A friend of mine (also named Jennifer) was in charge of feeding about 65 twelve and thirteen year old girls and their leaders for a three-day church camp.  Tonight's main dish was Dutch Oven Lasagne.  I volunteered to drive out to Camp Mooney and help so that I could learn how it's done.

Jennifer did an amazing job coordinating it all.  She had the ground beef already cooked and the cheese shredded.  Any lasagne recipe will work but here's what we did:  We started off by lining seven 14-inch Dutch ovens with aluminum foil so clean-up would be a snap.

The layers go in this order:  Sauce, UNCOOKED noodles (break them up to fill in the gaps), half of the cottage cheese (or ricotta) mixed with shredded mozzarella, eggs and Italian seasonings, more sauce, ground beef browned with onions, another layer of noodles, the rest of the cottage cheese mixture, more sauce, more meat, a final layer of noodles, and then sauce to completely cover them.  At this point you pour a cup of water over everything.  This adds enough extra moisture for the dry noodles to absorb.  Then, top the whole thing off with a layer of mozzarella cheese and then sprinkle with grated Parmesan.

Cover with the lid and get ready for the fun part.

To determine how many charcoal briquets you need to prepare to simulate baking in a 350 degree oven use this formula:  take the diameter of the Dutch oven and subtract two.  That is how many briquets you put underneath the pot.  Add two to the diameter and that is how many you put on top.  (Note:  I was told this is not the same formula if you are baking bread in a Dutch oven because you need additional heat on top, but I will try to cover that in another post.)

We were using seven 14-inch ovens, so we needed twelve on the bottom and sixteen on the top of each oven.  One of the guys at camp used a blowtorch attached to a propane tank to quickly fire up all the briquets in "chimneys" and they were ready in about ten minutes.
Jennifer used tongs and leather gloves to distribute all the hot coals onto metal stands.

But wait, there's more!  Hungry girls need dessert, so we also prepared Peach Cobbler in six more Dutch ovens and stacked them on top of the Dutch ovens the lasagne was in.  We added more briquets to the top and dinner and dessert cooked together.  How ingenious is that?
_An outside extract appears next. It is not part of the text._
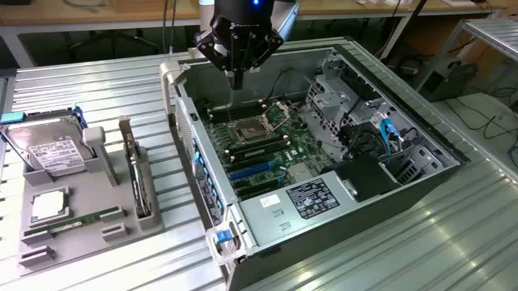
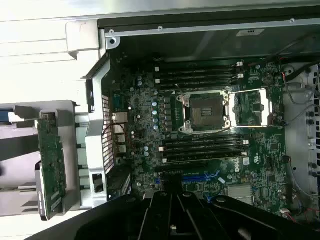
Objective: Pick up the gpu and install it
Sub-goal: 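Reach for the gpu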
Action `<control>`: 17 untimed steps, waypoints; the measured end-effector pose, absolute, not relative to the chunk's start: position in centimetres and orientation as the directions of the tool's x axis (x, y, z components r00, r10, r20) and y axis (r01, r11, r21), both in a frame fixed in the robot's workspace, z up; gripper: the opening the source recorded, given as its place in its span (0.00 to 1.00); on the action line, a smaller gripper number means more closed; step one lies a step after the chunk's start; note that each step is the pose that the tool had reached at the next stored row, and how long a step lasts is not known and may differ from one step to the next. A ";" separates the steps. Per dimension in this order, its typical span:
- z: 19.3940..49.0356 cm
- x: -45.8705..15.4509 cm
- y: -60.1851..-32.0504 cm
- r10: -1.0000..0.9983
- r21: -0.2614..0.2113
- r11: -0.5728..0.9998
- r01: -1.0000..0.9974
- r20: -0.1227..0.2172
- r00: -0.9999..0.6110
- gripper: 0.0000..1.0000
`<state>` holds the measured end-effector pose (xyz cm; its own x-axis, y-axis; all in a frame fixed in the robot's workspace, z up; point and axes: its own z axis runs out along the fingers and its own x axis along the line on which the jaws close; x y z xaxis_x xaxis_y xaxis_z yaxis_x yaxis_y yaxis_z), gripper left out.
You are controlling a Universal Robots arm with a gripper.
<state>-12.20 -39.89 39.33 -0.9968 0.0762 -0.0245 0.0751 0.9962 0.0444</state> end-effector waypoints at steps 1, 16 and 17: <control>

It took about an hour and fifteen minutes to cook the lasagne and then we removed the those ovens from the stands and let the it sit for ten to fifteen minutes before we served it.  We put the cobblers back on the coals and let them continue to cook another half hour or so.

The cobbler was simple to put together.  We covered the bottom of the smaller foil-lined ovens with a layer of undrained canned peaches, sprinkled on some cinnamon and then a whole dry white cake mix and drizzled the top with 3/4 cup melted butter.

Both the lasagne and the cobbler were delicious and got rave reviews from the girls and the adults.  I can't wait to try this at home for my family.  Great job, Jennifer! Thanks for letting me help.